Textile waste can cause serious environmental and health problems if not prevented and controlled. That’s why a team of scientists from the Kaunas University of Technology and Lithuanian Energy Institute joined forces and proposed a novel technique to convert lint-microfibers into energy.
Curious to find out more?
Textile Waste Transformed Into Energy
The scientists developed a pilot pyrolysis plant and an advanced math model to calculate the novel technology’s possible environmental and economic outcomes. The results are genuinely intriguing.
What did they find?
The team estimates that by switching lint microfibers made by 1 million people, around 14 tons of oil, 10 tons of char, and nearly 21.5 tons of gas could be produced. That’s some excellent news and a positive perspective for Earth’s future.

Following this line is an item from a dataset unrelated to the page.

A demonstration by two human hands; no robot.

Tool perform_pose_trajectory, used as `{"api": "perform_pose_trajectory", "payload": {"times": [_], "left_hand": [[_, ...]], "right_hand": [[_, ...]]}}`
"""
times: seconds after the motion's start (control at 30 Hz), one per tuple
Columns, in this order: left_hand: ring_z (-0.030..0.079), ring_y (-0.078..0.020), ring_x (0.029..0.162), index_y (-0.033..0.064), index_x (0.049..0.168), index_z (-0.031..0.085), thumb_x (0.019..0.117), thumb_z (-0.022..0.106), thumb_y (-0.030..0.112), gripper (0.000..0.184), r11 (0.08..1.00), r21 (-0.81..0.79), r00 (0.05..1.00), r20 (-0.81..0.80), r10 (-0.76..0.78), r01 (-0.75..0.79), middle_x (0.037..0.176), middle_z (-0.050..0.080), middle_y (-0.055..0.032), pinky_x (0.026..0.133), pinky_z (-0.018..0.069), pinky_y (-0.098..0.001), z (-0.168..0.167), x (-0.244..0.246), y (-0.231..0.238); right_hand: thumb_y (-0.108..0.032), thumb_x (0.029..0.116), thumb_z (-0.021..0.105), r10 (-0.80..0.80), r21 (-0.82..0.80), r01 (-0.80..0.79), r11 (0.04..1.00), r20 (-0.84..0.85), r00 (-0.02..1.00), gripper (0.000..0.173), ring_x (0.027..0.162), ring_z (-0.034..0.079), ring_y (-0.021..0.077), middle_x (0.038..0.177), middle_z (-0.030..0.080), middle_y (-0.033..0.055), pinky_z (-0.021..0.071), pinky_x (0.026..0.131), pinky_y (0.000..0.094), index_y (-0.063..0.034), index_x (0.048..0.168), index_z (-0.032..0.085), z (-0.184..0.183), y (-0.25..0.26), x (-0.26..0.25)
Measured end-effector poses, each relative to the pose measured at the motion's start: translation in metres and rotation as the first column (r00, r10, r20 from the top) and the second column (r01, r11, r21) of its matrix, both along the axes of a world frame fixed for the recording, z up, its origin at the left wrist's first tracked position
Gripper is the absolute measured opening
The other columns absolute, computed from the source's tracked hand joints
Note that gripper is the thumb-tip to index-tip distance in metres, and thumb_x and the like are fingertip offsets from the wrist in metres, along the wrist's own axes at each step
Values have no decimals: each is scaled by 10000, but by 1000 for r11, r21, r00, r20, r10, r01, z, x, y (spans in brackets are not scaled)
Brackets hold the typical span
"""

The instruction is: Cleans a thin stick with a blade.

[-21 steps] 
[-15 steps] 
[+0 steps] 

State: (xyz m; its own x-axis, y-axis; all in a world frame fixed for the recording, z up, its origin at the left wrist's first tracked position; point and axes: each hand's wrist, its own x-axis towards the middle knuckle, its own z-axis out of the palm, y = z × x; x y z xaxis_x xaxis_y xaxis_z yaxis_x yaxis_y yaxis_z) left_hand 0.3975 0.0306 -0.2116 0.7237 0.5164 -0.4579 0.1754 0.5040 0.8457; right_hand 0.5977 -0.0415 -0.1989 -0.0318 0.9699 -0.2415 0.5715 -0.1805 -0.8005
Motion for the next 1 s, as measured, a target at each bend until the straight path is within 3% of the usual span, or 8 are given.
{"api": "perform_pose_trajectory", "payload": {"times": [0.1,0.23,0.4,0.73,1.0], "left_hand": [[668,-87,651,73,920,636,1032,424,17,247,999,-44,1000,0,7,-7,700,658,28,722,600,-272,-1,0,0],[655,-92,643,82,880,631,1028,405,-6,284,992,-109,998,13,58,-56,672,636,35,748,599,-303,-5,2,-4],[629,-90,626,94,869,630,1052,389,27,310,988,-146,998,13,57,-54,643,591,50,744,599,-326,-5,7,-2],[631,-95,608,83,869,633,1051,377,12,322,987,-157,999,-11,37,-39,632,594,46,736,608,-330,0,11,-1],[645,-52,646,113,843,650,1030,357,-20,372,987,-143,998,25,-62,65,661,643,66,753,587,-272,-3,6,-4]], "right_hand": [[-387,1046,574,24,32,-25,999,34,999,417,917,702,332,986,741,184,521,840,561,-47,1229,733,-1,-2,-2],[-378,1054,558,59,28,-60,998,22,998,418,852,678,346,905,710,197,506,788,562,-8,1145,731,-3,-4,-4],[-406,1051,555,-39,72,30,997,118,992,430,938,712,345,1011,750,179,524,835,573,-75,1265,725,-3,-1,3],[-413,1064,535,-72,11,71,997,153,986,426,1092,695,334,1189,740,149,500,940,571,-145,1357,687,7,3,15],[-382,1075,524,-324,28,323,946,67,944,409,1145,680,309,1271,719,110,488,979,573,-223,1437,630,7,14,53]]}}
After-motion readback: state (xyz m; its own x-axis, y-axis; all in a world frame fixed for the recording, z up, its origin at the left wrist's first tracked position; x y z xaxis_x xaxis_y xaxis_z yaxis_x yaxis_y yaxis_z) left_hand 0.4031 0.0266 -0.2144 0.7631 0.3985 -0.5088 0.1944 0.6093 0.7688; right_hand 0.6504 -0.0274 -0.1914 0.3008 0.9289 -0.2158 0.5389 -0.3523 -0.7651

“[…] lint-microfiver is a somewhat ‘broken fiber’ textile waste; it has a uniform size and shape, contains a lot of flammable compounds (resulted cotton and polyester elements), its transformation is easier,” explains Dr Samy Yousef, the leader of the inter-institutional team.
New strategy unveiled
However, the team didn’t stop there. The scientists also came up with a math model to estimate the environmental and economic outcome of the novel technique, based on the lint microfibers produced by 1 million people.
Their results show that we could obtain an eco-friendly and profitable strategy if we applied the new method on an industrial scale. For example, the energy from the lint microfiber made by 1 million people has an estimated profitability of approximately €100 thousand.
That would also have a reduced carbon footprint of 42,039,000 kilograms CO2-eq/t of lint microfibers.
Dr Yousef and his team concluded that lint microfibers can be now considered a renewable energy source that increases the general transition of the textile industry and ensures sustainability to a circular economy.